Pharmacokinetics: When using the inhaled route 10-20% reaches the lower airways, the rest is deposited in the oropharynx and swallowed. From the lower airways it is absorbed into pulmonary tissues and circulation, but is not metabolised in the lungs. After reaching systemic circulation it goes through hepatic metabolism and excreted in the urine as unchanged drug and as the phenlolic sulfate. Most of the dose is excreted within 72hours. Salbutamol can bind to plasma proteins at around 10%.

 

Terbutaline sulfate (off-label use)

• Dry powder inhalation — 500 micrograms (1 inhalation) up to four times daily.

• Nebulized solution — 5 mg to 10 mg two to four times daily.

Pharmacodynamics: A selective beta-2-adrenoceptor agonist relaxing bronchial smooth muscle. It has a antiallergic effect on mast cells, inhibiting bronchoconstrictor mediators from being released (e.g. histamine, neutrophil chemotactic factor (NCF). It also increases mucocillary clearance. It has a duration of 6hours in most patients.

Pharmacokinetics: Less than 10% of the dose is absorbed from the airways, the other 90% does not enter systemic circulation due to extensive first-pass metabolism. About 90% of the drug is excreted in urine as inactive conjugates and unchanged drug, the ratio varies depending on route of administration.

 

Combination products:

• Combivent® nebuliser solution (salbutamol 2.5 mg plus ipratropium bromide 500 micrograms)

• Salipraneb (0.5mg ipratropium, 2.5mg salbutamol) — 2.5 mL (one vial) three or four times daily. Licensed for the treatment of bronchospasm in people with COPD.

 

Cautions:

• Hyperthyroidism — beta-2 agonists may stimulate thyroid activity.

• Diabetes mellitus — there is a rare risk of ketoacidosis (especially after intravenous beta-2 agonist administration). Additional blood glucose measurements are recommended when treatment with a beta-2 agonist is commenced.

• Cardiovascular disease (including hypertension) — beta-2 agonists may cause an increased risk of arrhythmias and significant changes to blood pressure and heart rate.

• Susceptibility to QT-interval prolongation.

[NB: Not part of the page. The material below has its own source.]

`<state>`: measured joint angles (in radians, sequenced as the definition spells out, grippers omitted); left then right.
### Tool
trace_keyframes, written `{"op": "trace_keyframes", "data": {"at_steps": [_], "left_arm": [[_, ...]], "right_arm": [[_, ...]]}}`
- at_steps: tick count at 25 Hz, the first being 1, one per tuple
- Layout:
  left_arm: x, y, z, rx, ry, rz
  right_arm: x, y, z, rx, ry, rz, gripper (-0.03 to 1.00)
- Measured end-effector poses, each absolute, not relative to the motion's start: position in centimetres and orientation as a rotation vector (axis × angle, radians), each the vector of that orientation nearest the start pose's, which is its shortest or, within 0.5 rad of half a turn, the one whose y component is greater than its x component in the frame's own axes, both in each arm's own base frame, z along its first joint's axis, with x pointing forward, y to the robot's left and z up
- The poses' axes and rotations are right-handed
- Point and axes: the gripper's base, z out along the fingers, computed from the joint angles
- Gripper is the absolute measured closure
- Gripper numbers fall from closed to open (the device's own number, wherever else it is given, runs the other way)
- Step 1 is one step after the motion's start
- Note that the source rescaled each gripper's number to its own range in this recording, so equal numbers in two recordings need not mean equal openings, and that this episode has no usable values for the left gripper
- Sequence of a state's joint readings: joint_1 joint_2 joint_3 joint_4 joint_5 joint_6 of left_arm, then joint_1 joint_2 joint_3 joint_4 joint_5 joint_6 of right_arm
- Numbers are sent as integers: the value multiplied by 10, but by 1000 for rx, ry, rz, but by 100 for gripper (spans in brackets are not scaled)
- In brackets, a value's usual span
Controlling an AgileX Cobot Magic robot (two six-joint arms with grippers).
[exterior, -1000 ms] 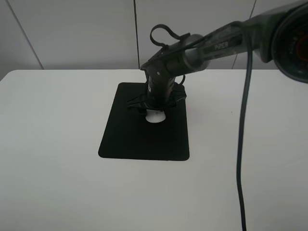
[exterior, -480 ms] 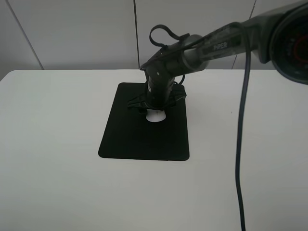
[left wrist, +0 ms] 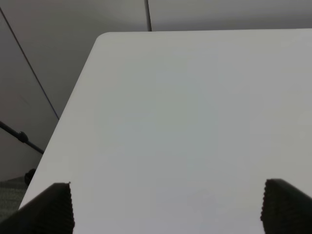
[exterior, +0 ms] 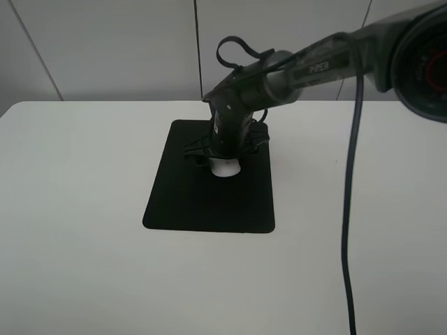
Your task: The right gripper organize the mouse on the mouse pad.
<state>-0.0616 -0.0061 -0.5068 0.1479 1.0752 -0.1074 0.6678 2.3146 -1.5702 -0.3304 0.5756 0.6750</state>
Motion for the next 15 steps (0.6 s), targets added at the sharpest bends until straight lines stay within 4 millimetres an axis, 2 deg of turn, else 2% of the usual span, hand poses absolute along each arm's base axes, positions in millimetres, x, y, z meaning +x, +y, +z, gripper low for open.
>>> {"op": "trace_keyframes", "data": {"at_steps": [3, 6, 12, 15], "left_arm": [[-7, 12, 279, -56, 2037, 71], [-7, 12, 279, -56, 2037, 71], [-7, 12, 279, -56, 2037, 71], [-7, 12, 279, -56, 2037, 71]], "right_arm": [[374, 274, 89, -327, 2714, 51, 16], [375, 275, 101, -322, 2691, 68, 16], [374, 275, 136, -303, 2631, 113, 16], [372, 272, 161, -315, 2599, 119, 16]]}}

• Hypokalaemia — plasma potassium concentration may be reduced by beta-2 agonists (particularly high doses).

• Convulsive disorders

 

Side-effects: Due to activation of beta-2-receptors in other tissues there are common ‘fight or flight’ effects of tachycardia, palpitations, anxiety and tremor. They promote glycoogenolysis and may increase serum glucose. At high doses serum lactate levels may also rise.

 

Interactions:

• Corticosteroids, diuretics, and theophylline — can cause hypokalaemia (particularly at high doses), which can be increased by other potassium-depleting drugs  (e.g. corticosteroids, loop diuretics, and theophylline), monitor potassium levels.

• Digoxin — monitor potassium levels and be alert to signs of digoxin toxicity, such as loss of appetite, nausea, vomiting, bradycardia, visual disturbance, and drowsiness.